Your objective:
Look through the records below for the line with "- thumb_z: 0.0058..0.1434". Return that line and each one after it up to and including the line with "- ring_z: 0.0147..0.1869", exactly.

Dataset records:
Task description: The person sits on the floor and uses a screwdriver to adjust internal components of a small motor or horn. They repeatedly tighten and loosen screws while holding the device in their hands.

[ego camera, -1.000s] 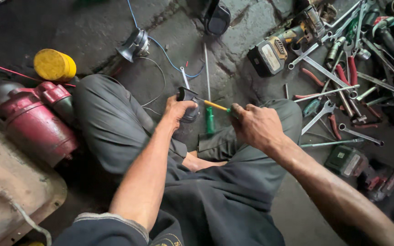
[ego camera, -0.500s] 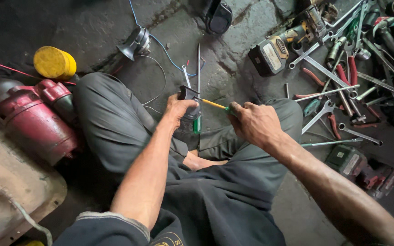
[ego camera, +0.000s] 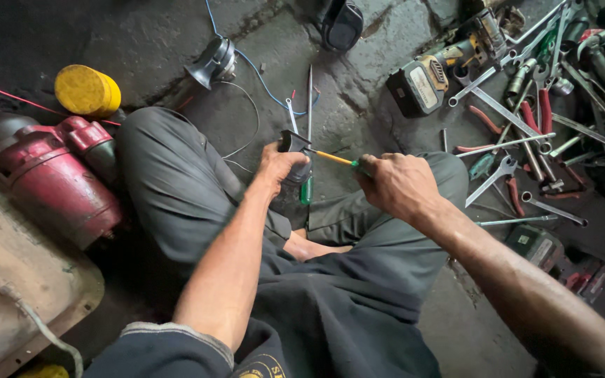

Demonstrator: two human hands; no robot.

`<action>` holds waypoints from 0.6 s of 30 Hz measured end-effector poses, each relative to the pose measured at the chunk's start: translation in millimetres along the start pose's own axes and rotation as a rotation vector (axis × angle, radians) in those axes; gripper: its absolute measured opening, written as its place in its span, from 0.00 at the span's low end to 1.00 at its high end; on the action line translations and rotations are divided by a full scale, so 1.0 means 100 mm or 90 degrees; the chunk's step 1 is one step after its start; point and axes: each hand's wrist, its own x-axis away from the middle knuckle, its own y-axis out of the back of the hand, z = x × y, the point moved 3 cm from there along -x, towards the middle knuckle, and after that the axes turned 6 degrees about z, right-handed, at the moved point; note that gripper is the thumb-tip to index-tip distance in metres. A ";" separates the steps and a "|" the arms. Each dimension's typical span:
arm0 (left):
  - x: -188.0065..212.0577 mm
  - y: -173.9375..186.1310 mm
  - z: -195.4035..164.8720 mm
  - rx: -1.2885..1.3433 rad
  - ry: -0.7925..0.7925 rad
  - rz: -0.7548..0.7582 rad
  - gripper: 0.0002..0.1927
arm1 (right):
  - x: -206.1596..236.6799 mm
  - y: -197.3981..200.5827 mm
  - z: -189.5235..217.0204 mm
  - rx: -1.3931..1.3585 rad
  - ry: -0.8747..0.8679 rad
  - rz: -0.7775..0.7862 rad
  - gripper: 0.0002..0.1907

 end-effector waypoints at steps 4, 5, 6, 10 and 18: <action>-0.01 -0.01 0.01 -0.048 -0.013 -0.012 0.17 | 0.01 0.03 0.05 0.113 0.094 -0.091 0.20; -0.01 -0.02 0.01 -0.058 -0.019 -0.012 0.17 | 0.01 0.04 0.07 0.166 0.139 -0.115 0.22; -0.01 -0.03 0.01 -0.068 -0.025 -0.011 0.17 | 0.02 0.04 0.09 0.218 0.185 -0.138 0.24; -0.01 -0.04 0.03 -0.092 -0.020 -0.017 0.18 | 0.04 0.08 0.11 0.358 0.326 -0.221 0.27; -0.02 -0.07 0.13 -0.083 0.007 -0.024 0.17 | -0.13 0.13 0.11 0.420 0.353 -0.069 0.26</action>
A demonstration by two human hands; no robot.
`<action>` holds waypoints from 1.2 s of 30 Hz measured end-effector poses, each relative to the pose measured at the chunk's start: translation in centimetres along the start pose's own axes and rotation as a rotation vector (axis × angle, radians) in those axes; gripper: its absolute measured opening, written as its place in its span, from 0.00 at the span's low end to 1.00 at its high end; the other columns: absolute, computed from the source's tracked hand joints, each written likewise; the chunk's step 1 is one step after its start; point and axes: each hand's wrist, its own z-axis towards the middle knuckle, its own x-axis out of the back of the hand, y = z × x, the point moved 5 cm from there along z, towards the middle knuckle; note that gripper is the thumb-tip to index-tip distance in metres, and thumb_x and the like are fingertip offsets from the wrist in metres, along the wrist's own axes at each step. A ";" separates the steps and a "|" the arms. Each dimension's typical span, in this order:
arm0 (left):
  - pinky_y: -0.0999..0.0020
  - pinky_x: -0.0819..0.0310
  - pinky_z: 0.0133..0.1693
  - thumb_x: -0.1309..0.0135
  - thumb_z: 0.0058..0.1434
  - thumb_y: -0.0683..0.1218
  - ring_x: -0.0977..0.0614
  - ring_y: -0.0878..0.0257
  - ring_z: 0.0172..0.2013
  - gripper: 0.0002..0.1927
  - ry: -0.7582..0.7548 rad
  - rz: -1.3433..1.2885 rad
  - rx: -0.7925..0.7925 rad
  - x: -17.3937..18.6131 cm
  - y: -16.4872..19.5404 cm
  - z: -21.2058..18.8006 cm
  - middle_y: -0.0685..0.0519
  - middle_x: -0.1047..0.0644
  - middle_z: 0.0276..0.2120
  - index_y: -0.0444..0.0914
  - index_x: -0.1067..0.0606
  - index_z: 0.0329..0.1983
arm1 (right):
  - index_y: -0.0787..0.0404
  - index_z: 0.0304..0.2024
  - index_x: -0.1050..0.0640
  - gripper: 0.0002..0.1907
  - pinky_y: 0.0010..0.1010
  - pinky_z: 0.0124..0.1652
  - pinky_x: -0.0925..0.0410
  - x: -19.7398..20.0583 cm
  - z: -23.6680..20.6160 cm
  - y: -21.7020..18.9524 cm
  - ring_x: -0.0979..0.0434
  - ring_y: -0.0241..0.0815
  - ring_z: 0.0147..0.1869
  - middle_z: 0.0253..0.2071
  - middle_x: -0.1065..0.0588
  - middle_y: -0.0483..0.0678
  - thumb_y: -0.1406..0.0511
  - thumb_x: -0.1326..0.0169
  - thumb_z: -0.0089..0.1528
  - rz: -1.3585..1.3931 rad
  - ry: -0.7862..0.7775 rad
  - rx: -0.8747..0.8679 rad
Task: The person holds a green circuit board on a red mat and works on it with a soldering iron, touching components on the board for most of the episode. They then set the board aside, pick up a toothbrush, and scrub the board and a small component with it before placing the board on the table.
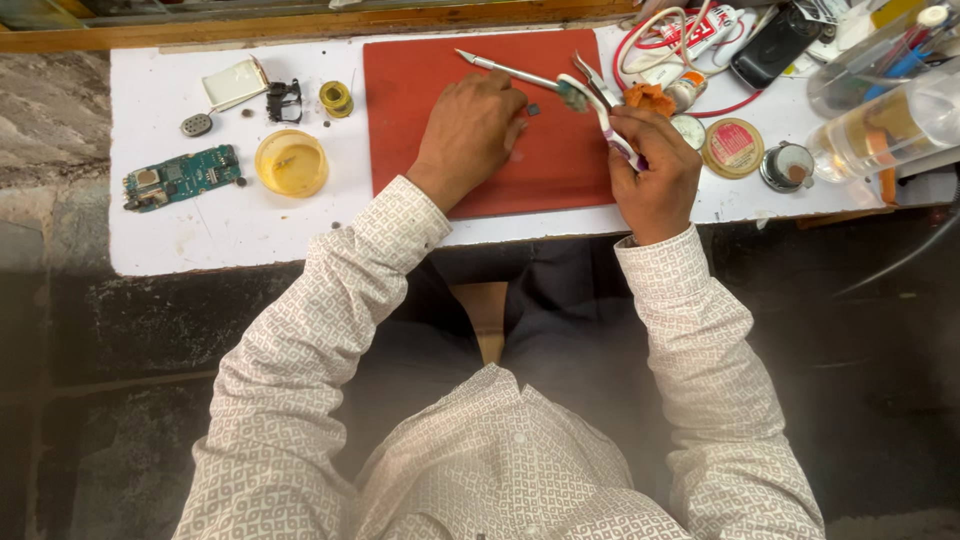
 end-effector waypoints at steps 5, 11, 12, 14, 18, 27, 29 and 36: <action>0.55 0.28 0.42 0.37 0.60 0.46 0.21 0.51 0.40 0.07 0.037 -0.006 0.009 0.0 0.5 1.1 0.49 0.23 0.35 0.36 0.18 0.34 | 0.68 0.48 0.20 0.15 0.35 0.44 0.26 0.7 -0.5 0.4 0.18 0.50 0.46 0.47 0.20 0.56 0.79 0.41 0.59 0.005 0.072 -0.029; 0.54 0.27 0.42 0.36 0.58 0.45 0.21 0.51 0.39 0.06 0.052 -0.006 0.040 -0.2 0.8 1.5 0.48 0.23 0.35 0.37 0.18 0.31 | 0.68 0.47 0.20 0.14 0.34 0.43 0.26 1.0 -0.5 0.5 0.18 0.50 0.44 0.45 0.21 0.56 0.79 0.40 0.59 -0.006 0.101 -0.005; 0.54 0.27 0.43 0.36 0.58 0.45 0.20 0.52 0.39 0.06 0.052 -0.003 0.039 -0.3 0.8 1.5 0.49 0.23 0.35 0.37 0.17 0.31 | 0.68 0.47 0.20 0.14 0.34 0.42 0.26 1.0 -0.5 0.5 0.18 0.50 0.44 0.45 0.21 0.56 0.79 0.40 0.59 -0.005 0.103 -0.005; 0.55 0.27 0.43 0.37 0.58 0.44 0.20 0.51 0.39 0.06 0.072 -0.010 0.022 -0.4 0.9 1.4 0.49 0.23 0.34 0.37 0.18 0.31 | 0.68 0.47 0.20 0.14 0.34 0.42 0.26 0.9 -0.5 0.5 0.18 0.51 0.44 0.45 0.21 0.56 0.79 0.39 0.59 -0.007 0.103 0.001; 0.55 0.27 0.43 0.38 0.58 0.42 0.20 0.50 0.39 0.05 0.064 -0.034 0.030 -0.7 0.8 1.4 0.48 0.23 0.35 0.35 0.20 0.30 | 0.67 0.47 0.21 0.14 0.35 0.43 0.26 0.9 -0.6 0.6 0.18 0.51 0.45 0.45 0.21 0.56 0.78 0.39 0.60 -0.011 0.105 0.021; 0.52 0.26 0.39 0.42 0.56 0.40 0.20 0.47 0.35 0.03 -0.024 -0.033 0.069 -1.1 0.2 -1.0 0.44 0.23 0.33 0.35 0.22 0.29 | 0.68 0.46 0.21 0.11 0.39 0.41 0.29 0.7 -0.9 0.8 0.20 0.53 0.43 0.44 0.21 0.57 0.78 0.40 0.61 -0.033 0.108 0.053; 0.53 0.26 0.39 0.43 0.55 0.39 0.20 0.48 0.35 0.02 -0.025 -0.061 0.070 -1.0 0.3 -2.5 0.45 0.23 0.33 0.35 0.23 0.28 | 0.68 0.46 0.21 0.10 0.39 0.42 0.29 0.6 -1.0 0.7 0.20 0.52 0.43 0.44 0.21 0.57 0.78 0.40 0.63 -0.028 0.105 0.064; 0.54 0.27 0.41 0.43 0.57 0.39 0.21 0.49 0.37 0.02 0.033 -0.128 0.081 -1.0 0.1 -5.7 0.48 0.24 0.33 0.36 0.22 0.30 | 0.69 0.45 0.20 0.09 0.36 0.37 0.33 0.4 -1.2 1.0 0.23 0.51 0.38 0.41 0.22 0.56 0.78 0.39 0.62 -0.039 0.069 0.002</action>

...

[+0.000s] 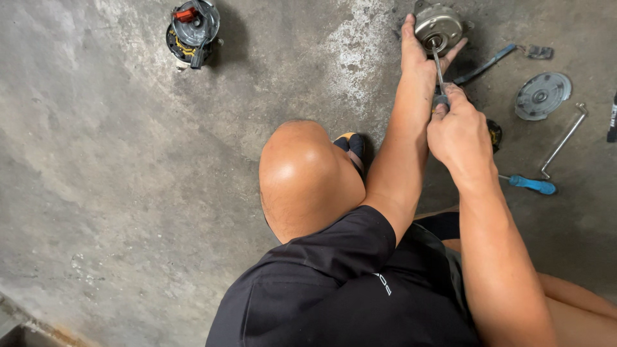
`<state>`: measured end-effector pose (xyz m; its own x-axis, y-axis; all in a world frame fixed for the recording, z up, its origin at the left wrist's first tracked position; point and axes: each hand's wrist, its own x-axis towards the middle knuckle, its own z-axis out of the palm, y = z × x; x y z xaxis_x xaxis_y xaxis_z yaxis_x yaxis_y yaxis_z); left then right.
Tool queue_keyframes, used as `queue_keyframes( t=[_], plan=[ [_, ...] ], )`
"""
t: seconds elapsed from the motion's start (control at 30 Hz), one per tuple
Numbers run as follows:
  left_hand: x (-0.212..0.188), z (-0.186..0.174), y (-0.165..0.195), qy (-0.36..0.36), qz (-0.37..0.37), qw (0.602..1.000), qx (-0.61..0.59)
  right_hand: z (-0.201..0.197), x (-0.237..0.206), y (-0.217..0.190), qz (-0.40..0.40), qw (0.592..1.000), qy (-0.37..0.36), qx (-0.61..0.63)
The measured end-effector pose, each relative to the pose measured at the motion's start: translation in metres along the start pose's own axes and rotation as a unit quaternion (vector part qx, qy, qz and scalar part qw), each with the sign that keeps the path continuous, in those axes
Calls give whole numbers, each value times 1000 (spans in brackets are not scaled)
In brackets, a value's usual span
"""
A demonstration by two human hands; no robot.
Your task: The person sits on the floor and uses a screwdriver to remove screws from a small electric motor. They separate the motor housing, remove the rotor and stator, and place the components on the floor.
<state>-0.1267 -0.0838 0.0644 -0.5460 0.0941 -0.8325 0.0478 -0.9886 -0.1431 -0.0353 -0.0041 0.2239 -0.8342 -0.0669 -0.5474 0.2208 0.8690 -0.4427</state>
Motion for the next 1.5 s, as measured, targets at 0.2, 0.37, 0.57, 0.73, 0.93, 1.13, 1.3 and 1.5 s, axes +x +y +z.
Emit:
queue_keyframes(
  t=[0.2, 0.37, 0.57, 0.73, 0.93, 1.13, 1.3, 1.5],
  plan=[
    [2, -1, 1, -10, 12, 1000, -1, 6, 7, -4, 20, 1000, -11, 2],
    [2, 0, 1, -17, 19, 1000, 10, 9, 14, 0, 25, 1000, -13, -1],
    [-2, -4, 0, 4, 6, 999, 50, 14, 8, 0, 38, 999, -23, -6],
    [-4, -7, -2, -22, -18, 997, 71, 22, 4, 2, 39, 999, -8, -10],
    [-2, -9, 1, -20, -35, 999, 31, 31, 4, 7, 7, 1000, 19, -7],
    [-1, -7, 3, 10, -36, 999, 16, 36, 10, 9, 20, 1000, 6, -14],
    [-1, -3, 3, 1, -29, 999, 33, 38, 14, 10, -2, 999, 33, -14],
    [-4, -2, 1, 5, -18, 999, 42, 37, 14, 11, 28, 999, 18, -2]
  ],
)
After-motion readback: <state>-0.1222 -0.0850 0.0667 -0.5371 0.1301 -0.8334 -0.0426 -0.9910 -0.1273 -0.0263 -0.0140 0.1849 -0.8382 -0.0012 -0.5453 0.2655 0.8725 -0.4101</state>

Result of this exercise:
  - thumb_z: 0.0058..0.1434
  - thumb_y: -0.0683..0.1218
  - ring_x: -0.0977..0.0614
  - ring_y: -0.0878..0.0257
  - ring_z: 0.0172..0.2013
  - gripper: 0.0002..0.1927
  - ry: -0.7582..0.7548 rad
  - rz: -1.3433..1.2885 rad
  - rx: -0.7925..0.7925 rad
  - x: -17.3937..18.6131 cm
  - y: -16.4872..19.5404 cm
  - z: -21.2058..18.8006 cm
  - middle_y: -0.0685..0.0519
  - middle_x: -0.1047..0.0644
  - middle_z: 0.0276..0.2120
  - index_y: -0.0444..0.0914
  - index_x: -0.1067..0.0606
  - index_z: 0.0329..0.1983
arm1 (right):
  - index_y: -0.0787..0.0404
  - index_z: 0.0304..0.2024
  - index_x: -0.1050..0.0640
  - gripper: 0.0002..0.1907
  - pinky_y: 0.0010..0.1010
  - pinky_z: 0.0124..0.1652
  - pinky_x: -0.0925..0.0410
  - x: -19.7398..20.0583 cm
  - z: -23.6680..20.6160 cm
  - y: -21.7020..18.9524 cm
  - ring_x: -0.0979..0.0434
  - ring_y: -0.0241..0.0815
  - ring_z: 0.0147..0.1869

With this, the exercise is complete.